Como explicou o biógrafo de Kafka Frederick Karl no The New York Times, em 1991: “O kafkiano se dá quando você se encontra em um mundo irreal em que todos os seus padrões de controle, todos os seus planos, toda a configuração que você deu à sua própria [conduta] começa a desmoronar [...]. Você não desiste, não se deita para morrer, e se esforça para combatê-lo com todos os seus recursos, com tudo que você tem. Mas, claro, você não tem a menor chance”. Quando as gerações mais novas estão em pior situação do que a de seus pais, é mais óbvio do que nunca que trabalhar duro não vale a pena. Arrastar-se dia após dia para um trabalho ingrato sem sentido, sem a menor esperança de progredir ou de conseguir suprir necesidades básicas? ? Comprar leite de aveia e abrir mão de carne vermelha enquanto empresas de petróleo e gás registram lucros recordes?
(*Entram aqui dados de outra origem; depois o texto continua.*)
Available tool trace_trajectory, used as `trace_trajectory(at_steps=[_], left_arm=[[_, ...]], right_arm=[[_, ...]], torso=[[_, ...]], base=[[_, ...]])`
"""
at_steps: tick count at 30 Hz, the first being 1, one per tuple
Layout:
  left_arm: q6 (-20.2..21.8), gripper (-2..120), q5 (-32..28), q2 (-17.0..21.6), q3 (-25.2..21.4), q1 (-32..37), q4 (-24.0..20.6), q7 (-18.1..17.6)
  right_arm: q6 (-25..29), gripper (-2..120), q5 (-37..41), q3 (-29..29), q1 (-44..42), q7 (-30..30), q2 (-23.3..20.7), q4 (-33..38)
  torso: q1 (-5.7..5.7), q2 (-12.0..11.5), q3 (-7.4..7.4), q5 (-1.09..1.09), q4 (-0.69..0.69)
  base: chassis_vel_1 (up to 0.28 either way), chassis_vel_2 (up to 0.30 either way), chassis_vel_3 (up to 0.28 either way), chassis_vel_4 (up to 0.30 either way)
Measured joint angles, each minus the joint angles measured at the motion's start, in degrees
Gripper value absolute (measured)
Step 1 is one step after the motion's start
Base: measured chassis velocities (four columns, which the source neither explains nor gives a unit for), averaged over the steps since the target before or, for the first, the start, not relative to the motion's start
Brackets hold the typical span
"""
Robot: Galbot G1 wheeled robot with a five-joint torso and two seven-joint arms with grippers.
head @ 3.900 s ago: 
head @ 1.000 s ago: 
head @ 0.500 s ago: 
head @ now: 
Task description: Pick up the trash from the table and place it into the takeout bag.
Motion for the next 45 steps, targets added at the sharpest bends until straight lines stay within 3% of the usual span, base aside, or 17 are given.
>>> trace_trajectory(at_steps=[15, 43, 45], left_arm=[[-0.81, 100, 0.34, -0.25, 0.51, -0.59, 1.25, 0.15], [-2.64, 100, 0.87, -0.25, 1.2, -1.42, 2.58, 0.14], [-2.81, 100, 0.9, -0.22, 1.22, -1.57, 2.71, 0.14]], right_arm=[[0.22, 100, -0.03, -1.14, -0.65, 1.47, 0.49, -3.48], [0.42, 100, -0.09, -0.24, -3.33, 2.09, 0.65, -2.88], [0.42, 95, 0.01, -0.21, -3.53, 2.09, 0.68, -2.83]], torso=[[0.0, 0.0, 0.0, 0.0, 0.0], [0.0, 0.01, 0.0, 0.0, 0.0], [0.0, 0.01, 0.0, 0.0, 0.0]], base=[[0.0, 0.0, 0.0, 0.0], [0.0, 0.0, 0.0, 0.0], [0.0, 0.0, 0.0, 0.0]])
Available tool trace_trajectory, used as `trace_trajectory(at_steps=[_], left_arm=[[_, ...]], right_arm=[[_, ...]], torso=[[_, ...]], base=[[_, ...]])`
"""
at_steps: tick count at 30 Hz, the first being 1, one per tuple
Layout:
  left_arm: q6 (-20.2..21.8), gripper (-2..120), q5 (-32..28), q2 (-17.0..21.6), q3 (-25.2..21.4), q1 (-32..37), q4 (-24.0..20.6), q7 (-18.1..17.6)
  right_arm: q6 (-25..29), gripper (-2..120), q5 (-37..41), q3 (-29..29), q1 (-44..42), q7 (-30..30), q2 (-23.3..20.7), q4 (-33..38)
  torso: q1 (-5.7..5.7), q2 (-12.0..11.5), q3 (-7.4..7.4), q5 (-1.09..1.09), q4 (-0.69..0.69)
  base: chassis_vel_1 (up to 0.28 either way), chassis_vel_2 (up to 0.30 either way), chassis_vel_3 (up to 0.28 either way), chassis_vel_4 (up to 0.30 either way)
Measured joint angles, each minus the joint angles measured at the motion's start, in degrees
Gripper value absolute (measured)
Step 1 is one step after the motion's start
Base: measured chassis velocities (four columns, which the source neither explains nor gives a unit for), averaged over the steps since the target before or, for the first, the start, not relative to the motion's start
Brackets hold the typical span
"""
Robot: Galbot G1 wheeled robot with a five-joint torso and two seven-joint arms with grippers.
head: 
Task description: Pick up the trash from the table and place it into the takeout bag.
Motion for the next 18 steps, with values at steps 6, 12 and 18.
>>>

O que poderia ser mais kafkiano?

“Não temos esperança contra a lei das probabilidades”, conjectura outro aluno de Hall. “Mas que possamos nos referir a ele [alguém como Gregor] é engraçado e, pelo menos para mim, dá a sensação estranha de experimentar algo como camaradagem, solidariedade, ou, pelo menos, compreensão”, finaliza.